[
https://issues.apache.org/jira/browse/HBASE-6561?page=com.atlassian.jira.plugin.system.issuetabpanels:comment-tabpanel&focusedCommentId=13432839#comment-13432839
]
Lars Hofhansl commented on HBASE-6561:
--------------------------------------
Found two things:
1. Store.internalFlushCache(...) should be calling
StoreScanner.next(List<KeyValue>, int limit) - currently it does not set a
limit.(But this is not the problem).
2. With jstack I found that the code is stuck in a loop in
Memstore.MemstoreScanner.getNext(...)
{code}
Here's the relevant part of the jstack:
"IPC Server handler 6 on 60020" daemon prio=10 tid=0x00007f0574625000
nid=0x720c runnable [0x00007f05669e7000]
java.lang.Thread.State: RUNNABLE
at
org.apache.hadoop.hbase.regionserver.MemStore$MemStoreScanner.getNext(MemStore.java:726)
at
org.apache.hadoop.hbase.regionserver.MemStore$MemStoreScanner.seekInSubLists(MemStore.java:761)
- locked <0x00000000c4a8a860> (a
org.apache.hadoop.hbase.regionserver.MemStore$MemStoreScanner)
at
org.apache.hadoop.hbase.regionserver.MemStore$MemStoreScanner.reseek(MemStore.java:800)
- locked <0x00000000c4a8a860> (a
org.apache.hadoop.hbase.regionserver.MemStore$MemStoreScanner)
at
org.apache.hadoop.hbase.regionserver.NonLazyKeyValueScanner.doRealSeek(NonLazyKeyValueScanner.java:54)
at
org.apache.hadoop.hbase.regionserver.KeyValueHeap.generalizedSeek(KeyValueHeap.java:299)
at
org.apache.hadoop.hbase.regionserver.KeyValueHeap.reseek(KeyValueHeap.java:244)
at
org.apache.hadoop.hbase.regionserver.StoreScanner.reseek(StoreScanner.java:522)

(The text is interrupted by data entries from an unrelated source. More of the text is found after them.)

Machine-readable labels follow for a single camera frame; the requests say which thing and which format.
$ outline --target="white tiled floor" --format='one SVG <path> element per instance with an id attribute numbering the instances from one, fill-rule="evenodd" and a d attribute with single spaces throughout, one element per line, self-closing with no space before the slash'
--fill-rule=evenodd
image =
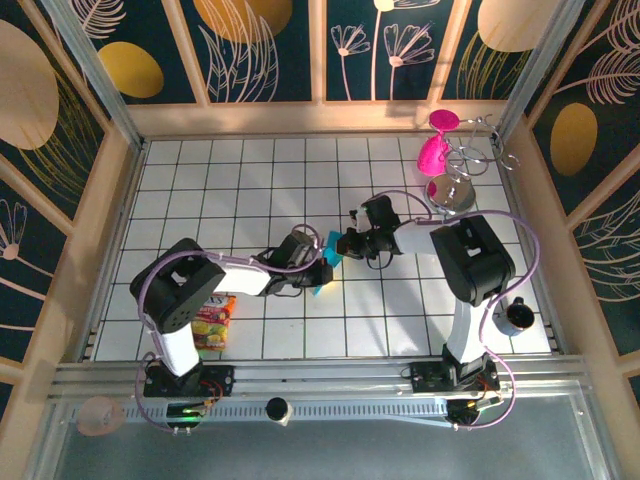
<path id="1" fill-rule="evenodd" d="M 373 193 L 400 188 L 422 196 L 425 179 L 415 159 L 424 140 L 378 136 L 153 142 L 94 359 L 133 360 L 153 349 L 136 319 L 128 286 L 177 240 L 190 236 L 203 248 L 248 256 L 278 245 L 291 227 L 304 221 L 324 235 L 344 229 L 351 224 L 349 210 Z M 478 148 L 491 154 L 488 139 Z M 468 168 L 476 172 L 478 166 Z M 477 207 L 509 209 L 495 165 L 474 178 L 474 185 Z M 394 195 L 392 201 L 402 218 L 423 213 L 420 205 L 402 196 Z M 522 276 L 526 264 L 513 225 L 501 219 L 489 222 L 513 258 L 516 275 Z M 517 294 L 536 312 L 534 327 L 509 339 L 490 325 L 489 345 L 503 353 L 550 351 L 531 285 Z M 239 295 L 227 349 L 207 358 L 439 355 L 453 311 L 454 297 L 433 256 L 397 256 L 382 271 L 346 258 L 335 270 L 334 282 L 318 296 L 311 291 L 298 298 L 266 300 Z"/>

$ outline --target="yellow circle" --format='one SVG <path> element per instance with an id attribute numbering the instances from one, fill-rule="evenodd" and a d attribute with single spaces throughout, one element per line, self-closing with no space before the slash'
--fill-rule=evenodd
<path id="1" fill-rule="evenodd" d="M 58 123 L 56 73 L 38 44 L 0 20 L 0 138 L 14 147 L 44 145 Z"/>
<path id="2" fill-rule="evenodd" d="M 559 174 L 571 176 L 587 164 L 596 147 L 598 120 L 589 107 L 564 107 L 551 130 L 551 163 Z"/>
<path id="3" fill-rule="evenodd" d="M 478 32 L 489 48 L 524 52 L 538 45 L 562 0 L 482 0 Z"/>
<path id="4" fill-rule="evenodd" d="M 193 3 L 216 35 L 240 43 L 264 40 L 249 21 L 245 0 L 193 0 Z M 293 12 L 291 0 L 246 0 L 246 3 L 256 17 L 258 28 L 262 17 L 274 37 L 284 30 Z"/>
<path id="5" fill-rule="evenodd" d="M 133 43 L 110 43 L 100 49 L 98 56 L 116 88 L 126 95 L 149 98 L 164 86 L 158 62 Z"/>

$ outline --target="wallpaper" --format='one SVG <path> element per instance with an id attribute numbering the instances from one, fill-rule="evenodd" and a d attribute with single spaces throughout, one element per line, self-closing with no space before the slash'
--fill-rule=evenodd
<path id="1" fill-rule="evenodd" d="M 473 0 L 443 100 L 506 100 L 560 0 Z"/>
<path id="2" fill-rule="evenodd" d="M 565 38 L 564 43 L 562 44 L 562 48 L 560 48 L 560 51 L 554 58 L 553 62 L 551 62 L 551 65 L 549 66 L 547 73 L 545 74 L 544 77 L 542 77 L 542 80 L 540 80 L 540 84 L 538 85 L 538 88 L 533 93 L 531 100 L 529 100 L 529 103 L 525 107 L 524 109 L 525 114 L 529 115 L 533 110 L 533 107 L 535 107 L 536 103 L 538 103 L 538 99 L 540 98 L 540 95 L 542 95 L 542 92 L 547 87 L 547 82 L 549 81 L 551 76 L 554 74 L 554 72 L 558 68 L 558 65 L 560 64 L 565 54 L 567 53 L 567 50 L 569 49 L 571 42 L 573 42 L 573 39 L 575 38 L 576 34 L 580 30 L 580 27 L 582 27 L 582 24 L 584 23 L 585 19 L 589 15 L 589 12 L 591 11 L 591 8 L 593 8 L 593 5 L 595 3 L 596 3 L 596 0 L 585 0 L 575 25 L 567 35 L 567 38 Z"/>
<path id="3" fill-rule="evenodd" d="M 640 350 L 640 171 L 573 234 L 619 354 Z"/>
<path id="4" fill-rule="evenodd" d="M 182 0 L 212 103 L 311 100 L 307 0 Z"/>
<path id="5" fill-rule="evenodd" d="M 329 0 L 327 100 L 427 98 L 453 0 Z"/>
<path id="6" fill-rule="evenodd" d="M 13 385 L 0 382 L 0 425 L 2 424 L 2 417 L 4 417 L 4 412 L 9 404 L 9 397 L 11 397 L 12 391 Z"/>
<path id="7" fill-rule="evenodd" d="M 195 103 L 161 0 L 69 4 L 125 103 Z"/>
<path id="8" fill-rule="evenodd" d="M 17 3 L 0 11 L 0 154 L 73 219 L 104 131 Z"/>
<path id="9" fill-rule="evenodd" d="M 640 3 L 611 2 L 533 128 L 566 213 L 640 141 Z"/>
<path id="10" fill-rule="evenodd" d="M 65 235 L 0 181 L 0 356 L 21 362 Z"/>

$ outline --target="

- eliminated <0x00000000ccb54860> (a
org.apache.hadoop.hbase.regionserver.StoreScanner)
at
org.apache.hadoop.hbase.regionserver.StoreScanner.next(StoreScanner.java:403)
- locked <0x00000000ccb54860> (a
org.apache.hadoop.hbase.regionserver.StoreScanner)
at
org.apache.hadoop.hbase.regionserver.KeyValueHeap.next(KeyValueHeap.java:127)
at
org.apache.hadoop.hbase.regionserver.HRegion$RegionScannerImpl.nextInternal(HRegion.java:3459)
at
org.apache.hadoop.hbase.regionserver.HRegion$RegionScannerImpl.next(HRegion.java:3406)
- locked <0x00000000c59ee610> (a
org.apache.hadoop.hbase.regionserver.HRegion$RegionScannerImpl)
at
org.apache.hadoop.hbase.regionserver.HRegion$RegionScannerImpl.next(HRegion.java:3423)
- locked <0x00000000c59ee610> (a
org.apache.hadoop.hbase.regionserver.HRegion$RegionScannerImpl)
at org.apache.hadoop.hbase.regionserver.HRegion.get(HRegion.java:4171)
at org.apache.hadoop.hbase.regionserver.HRegion.get(HRegion.java:4144)
at
org.apache.hadoop.hbase.regionserver.HRegionServer.get(HRegionServer.java:1958)
at sun.reflect.GeneratedMethodAccessor12.invoke(Unknown Source)
at
sun.reflect.DelegatingMethodAccessorImpl.invoke(DelegatingMethodAccessorImpl.java:43)
at java.lang.reflect.Method.invoke(Method.java:601)
at
org.apache.hadoop.hbase.ipc.WritableRpcEngine$Server.call(WritableRpcEngine.java:364)
at
org.apache.hadoop.hbase.ipc.HBaseServer$Handler.run(HBaseServer.java:1389)
{code}
At the same time I find that flush cannot finish:
{code}
"regionserver60020.cacheFlusher" daemon prio=10 tid=0x00007f05749ab000
nid=0x71fe waiting for monitor entry [0x00007f05677f6000]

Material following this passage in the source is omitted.